Al día siguiente, localicé el hospital y el maleante, estaba esposado, en una cama, inconsciente. Yo llevaba oculta entre mi ropa, una jeringa hipodérmica, para mi propósito, sería fácil, introduciría aire en su canalización donde le trasfunden sangre y tarde o temprano, la burbuja lo mataría, sería fácil.
Y aquí estoy, logré llegar, lo contemplo estoy lleno de ira, porque recuerdo el rostro inexpresivo de ella y el charco de sangre que la rodeaba, mientras se le escapaba la vida.
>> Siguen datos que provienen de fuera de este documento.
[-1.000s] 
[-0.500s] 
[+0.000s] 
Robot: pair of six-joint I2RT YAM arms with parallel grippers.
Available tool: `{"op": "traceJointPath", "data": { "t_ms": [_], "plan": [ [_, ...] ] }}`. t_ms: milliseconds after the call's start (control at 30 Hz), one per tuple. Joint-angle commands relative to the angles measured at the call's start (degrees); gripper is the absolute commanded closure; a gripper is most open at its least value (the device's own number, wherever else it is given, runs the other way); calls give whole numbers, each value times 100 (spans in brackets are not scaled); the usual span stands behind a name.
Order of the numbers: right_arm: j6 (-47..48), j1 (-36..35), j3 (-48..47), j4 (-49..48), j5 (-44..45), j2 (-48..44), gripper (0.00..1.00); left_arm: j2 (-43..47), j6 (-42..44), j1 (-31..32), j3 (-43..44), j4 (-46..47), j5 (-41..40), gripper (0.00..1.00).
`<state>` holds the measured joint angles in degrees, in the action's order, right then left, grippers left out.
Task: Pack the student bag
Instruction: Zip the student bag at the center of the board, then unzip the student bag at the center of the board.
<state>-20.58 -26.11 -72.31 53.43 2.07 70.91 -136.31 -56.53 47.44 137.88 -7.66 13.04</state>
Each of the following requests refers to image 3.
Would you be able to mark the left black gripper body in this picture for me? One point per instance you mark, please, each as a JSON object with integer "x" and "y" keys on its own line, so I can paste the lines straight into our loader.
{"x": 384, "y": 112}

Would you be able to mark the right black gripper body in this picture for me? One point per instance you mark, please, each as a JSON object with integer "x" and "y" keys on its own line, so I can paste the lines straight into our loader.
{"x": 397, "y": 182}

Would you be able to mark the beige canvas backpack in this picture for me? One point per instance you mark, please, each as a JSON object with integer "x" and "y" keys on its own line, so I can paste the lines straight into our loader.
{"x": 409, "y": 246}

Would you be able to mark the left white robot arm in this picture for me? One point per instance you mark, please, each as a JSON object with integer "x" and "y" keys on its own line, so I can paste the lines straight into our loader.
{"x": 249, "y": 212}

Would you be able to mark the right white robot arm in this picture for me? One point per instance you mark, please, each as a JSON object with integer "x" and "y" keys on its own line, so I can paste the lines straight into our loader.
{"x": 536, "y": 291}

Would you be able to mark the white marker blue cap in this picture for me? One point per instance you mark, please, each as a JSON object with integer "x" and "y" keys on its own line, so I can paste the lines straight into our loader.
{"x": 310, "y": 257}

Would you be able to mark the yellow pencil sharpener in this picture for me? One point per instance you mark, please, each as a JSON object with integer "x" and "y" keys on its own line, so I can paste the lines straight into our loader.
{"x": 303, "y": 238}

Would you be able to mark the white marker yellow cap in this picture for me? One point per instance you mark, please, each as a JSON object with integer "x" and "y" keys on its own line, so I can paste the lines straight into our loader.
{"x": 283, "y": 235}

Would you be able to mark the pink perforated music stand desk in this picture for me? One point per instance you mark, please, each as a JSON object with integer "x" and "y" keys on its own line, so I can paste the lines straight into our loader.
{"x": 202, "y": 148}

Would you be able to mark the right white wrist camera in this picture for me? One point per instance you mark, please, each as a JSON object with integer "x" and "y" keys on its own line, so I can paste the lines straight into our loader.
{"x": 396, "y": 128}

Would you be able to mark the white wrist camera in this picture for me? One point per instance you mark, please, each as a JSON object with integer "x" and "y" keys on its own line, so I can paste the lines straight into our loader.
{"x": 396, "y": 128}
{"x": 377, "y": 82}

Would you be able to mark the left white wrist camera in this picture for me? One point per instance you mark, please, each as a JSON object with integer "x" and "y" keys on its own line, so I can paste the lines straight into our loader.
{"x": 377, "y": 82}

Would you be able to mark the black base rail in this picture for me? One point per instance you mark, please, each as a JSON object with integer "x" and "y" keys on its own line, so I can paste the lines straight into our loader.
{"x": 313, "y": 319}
En ese momento, siento que puedo cegar su miserable existencia. Lo contemplo tan indefenso, con la cabeza vendada, respirando acompasadamente. Con parsimonia e infinito placer procedo a sacar mi jeringa y en ese momento, escucho dos voces; son las enfermeras de turno.
-Oye, ¿y el delincuente esposado? El infeliz tuvo suerte y sobrevivió.
-Si, pero cuando despierte, se dará cuenta que nunca más caminará, probablemente pierda la facultad del habla y así, mudo y paralítico, irá a prisión por lo que hizo. Lo pagará caro…
Las voces se perdieron en el pasillo, el policía que vigilaba al delincuente, dormitaba y pensé que, si el infeliz pudiera hablar, imploraría la muerte, en esas condiciones, su vida sería un infierno…
En ese momento, el entendimiento se me aclaró y pensé que vivir bajo esas condiciones era el justo castigo por su acción.
Salí de aquel cubículo pensando que, matarlo, sería una carga para mi conciencia y un alivio para el asesino.
Es mejor dejar que la vida siga su curso y otorgue a cada quién lo que merece.